ANN: regex-* updates and regex-tdfa 0.20 first release

Mon Jan 22 12:17:44 EST 2007

Greetings.  I have several bits of news about regex-* packages.

  First: I have fixed a small bug in one instance of RegexContext, defined in
Text.Regex.Contex in the regex-base class (included in GHC).  The new version of
regex-base is 0.80 and is available at
http://darcs.haskell.org/packages/regex-unstable/regex-base/.  The instance
fixed was
> instance (RegexLike a b) => RegexContext a b (MatchResult b) where
and I doubt this affects anyone at the moment.

  Second: There is also a new version of regex-tre at
http://darcs.haskell.org/packages/regex-unstable/regex-tre/ (version
0.81) that exposes the 'compRightAssoc' option when making a Regex
(see Text.Regex.TRE.Wrap for all the options).

  Third: I wish to note that that the libtre backend (up to the
current version 0.7.5) that regex-tre uses is buggy and that regex-tre
/ libtre should only be used where testing shows that no bugs are
being trigged.  (Why go to that much trouble?  Because the libtre
backend is very very fast).

  Fourth: The fabulous new all Haskell POSIX compatible backend!

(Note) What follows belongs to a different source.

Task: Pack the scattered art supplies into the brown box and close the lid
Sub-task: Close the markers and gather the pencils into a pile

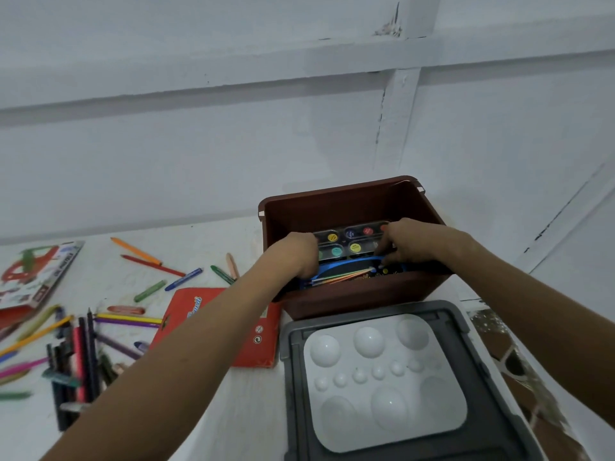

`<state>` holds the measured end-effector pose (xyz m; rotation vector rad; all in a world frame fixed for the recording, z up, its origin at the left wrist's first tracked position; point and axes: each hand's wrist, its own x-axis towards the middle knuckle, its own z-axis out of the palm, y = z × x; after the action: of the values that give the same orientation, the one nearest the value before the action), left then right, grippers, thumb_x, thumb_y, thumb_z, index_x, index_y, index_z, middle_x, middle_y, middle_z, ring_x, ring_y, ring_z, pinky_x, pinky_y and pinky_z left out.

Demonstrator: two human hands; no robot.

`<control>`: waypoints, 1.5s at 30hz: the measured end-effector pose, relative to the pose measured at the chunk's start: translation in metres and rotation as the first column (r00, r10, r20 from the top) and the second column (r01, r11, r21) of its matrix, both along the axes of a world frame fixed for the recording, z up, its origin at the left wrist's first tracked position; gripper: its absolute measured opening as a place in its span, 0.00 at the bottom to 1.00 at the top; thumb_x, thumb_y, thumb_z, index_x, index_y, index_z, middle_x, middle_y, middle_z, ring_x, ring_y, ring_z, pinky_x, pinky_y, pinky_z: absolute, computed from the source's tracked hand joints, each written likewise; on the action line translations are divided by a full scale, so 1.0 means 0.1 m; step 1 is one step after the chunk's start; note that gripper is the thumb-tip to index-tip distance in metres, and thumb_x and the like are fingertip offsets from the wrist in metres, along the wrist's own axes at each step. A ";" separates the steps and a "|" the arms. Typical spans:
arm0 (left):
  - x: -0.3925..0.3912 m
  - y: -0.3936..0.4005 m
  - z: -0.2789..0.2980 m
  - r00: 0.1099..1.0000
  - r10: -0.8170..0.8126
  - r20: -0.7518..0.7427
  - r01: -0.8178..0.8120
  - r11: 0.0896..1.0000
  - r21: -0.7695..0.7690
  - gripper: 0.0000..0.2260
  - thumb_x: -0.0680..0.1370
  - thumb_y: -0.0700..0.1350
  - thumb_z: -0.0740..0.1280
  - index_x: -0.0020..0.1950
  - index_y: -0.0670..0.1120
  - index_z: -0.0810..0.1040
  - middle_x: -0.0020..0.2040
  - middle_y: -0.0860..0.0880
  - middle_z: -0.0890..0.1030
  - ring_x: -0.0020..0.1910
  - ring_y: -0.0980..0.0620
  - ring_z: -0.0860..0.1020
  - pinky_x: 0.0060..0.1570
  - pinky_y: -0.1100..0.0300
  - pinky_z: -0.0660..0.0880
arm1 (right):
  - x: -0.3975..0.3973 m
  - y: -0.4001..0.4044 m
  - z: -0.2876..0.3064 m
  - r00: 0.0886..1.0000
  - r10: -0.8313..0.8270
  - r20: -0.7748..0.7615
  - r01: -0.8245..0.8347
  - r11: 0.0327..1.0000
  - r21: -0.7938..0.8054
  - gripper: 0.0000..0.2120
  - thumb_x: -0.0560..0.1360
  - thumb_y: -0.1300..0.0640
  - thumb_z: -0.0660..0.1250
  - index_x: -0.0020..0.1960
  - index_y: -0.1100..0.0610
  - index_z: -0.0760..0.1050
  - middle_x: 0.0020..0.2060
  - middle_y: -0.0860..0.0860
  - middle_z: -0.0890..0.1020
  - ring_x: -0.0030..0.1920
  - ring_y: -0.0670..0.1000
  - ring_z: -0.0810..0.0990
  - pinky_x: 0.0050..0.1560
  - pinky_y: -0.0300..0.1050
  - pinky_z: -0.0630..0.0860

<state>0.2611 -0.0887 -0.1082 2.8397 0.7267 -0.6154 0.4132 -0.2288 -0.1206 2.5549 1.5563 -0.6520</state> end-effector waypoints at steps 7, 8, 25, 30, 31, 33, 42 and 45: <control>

  This is a first announcement of regex-tdfa, my "tagged" DFA regular
expression backend.  It is an implementation of regular expressions in
Haskell; it does not hand off the data to a library written in c.  The
ultimate goal of regex-tdfa is to replace regex-posix as the default
engine that come with GHC.  Why go to the trouble of replacing
regex-posix?  Because regex-posix is very very slow (and not quite
POSIX, as seen at the end of this message).

  The new regex-tdfa does not use the slow backtracking method like my
pure Haskell backend regex-posix.  It uses a deterministic finite
automata, similar in spirit to one I derived from CTKlight for use in
the pure Haskell regex-dfa backend (which is LGPL -- the rest are
BSD-3 license).  But regex-dfa is fast at a cost of not returning any
parenthesized subexpression captures (i.e only \0 and not \1 \2 \3
...).

  The regex-tre backend (BSD3) that uses the libtre c library (LGPL)
employs a special "tagged" dfa technique to get subexpression captures
while still using an efficient DFA.  The regex-posix engine that comes
with GHC is impossibly slow but regex-tre is very very fast and
(claims to also be) a POSIX engine. I was thus inspired to create
regex-tdfa which aims to create a pure Haskell variant of this
tagged-DFA algorithm under a simple BSD3 license.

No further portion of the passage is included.